# Not meaning to be really anal, but...



## Djent (Apr 25, 2011)

...every board has a mini little description under it, _*except the Luthiery, Modifications, and Customizations board!*_

I don't know why, but it irks me every time I go to the front page when I don't see a description underneath that board like every other board on the forum!

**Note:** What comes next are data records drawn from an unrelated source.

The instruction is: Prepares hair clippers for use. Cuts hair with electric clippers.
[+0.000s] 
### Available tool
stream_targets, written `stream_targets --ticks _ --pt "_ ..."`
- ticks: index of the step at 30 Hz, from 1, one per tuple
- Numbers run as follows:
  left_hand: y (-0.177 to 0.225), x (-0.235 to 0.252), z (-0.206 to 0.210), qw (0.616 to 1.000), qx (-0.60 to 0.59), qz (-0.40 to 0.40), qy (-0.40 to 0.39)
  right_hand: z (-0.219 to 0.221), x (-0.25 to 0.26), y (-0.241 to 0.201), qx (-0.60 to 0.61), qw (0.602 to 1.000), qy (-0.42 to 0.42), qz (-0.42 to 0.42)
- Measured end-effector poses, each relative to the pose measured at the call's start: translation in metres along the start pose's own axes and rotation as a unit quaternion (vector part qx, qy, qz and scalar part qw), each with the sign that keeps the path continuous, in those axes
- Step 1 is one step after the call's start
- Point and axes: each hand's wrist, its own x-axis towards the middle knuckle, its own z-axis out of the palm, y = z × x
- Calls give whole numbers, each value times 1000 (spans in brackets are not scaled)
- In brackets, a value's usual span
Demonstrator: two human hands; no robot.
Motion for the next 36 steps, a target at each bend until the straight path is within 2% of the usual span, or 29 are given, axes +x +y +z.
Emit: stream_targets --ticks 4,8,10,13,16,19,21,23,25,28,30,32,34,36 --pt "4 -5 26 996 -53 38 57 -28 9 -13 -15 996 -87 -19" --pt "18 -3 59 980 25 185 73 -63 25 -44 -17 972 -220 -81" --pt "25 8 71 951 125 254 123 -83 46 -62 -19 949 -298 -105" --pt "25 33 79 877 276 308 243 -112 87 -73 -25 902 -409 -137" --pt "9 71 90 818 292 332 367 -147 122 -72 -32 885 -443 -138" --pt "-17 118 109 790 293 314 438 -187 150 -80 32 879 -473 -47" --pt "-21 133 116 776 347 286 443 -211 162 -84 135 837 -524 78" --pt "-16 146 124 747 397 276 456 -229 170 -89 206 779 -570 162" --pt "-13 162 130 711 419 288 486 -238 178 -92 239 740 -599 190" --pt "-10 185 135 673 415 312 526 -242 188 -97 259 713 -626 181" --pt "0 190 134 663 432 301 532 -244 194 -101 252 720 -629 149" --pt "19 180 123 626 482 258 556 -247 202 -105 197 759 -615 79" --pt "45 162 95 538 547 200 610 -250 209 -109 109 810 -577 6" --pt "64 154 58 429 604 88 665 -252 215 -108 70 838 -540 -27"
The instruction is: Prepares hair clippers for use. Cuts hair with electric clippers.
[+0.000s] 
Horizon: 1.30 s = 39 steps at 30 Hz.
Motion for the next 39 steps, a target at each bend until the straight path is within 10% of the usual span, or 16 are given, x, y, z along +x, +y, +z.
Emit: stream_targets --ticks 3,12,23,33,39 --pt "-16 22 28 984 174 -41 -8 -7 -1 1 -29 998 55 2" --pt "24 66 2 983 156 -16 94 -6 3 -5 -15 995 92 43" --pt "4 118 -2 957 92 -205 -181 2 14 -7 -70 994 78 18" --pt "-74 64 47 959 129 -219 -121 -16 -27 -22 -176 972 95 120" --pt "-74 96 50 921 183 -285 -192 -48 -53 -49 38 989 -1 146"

Do you have any plans on doing something about this?


----------



## Guitarman700 (Apr 25, 2011)




----------



## ArkaneDemon (Apr 25, 2011)

It can never be unseen. Thanks for ruining me and furthering my OCD


----------



## Stealthdjentstic (Apr 25, 2011)

What has been seen cannot be unseen. To the OP, fuck you


----------



## SirMyghin (Apr 25, 2011)

I never noticed that either... BEFORE.. jerk. :lol


----------



## Explorer (Apr 25, 2011)

I vote that the subheading be:

"For those who can't figure it out from that heading, you're too dumb to post in this section "

*laugh*


----------



## djpharoah (Apr 26, 2011)

I thought the title was EXTREMELY self explanatory


----------



## HighGain510 (Apr 26, 2011)

djpharoah said:


> I thought the title was EXTREMELY self explanatory



Yeaaaaaaaah.....  Should they put a subtitle under it that says "Luthiery, Modifications, and Customizations" for you?


----------



## sk3ks1s (Apr 26, 2011)

*Luthiery, Modifications, and Customizations
*Discuss the tonal qualities of your truss rod cover.


----------



## DDDorian (May 8, 2011)

FWIW, there's no sub-heading because I casually mentioned that a forum called "'Luthiery, Modification & Customisation' or something" would be handy (along with a million other things) in an email to Alex, and one day it just randomly showed up The other forums Alex made since he bought the place (SOTM, Home Depot) had sub-headings cut/pasted from emails I'd sent - I didn't write one that time, so that particular forum doesn't have one.


----------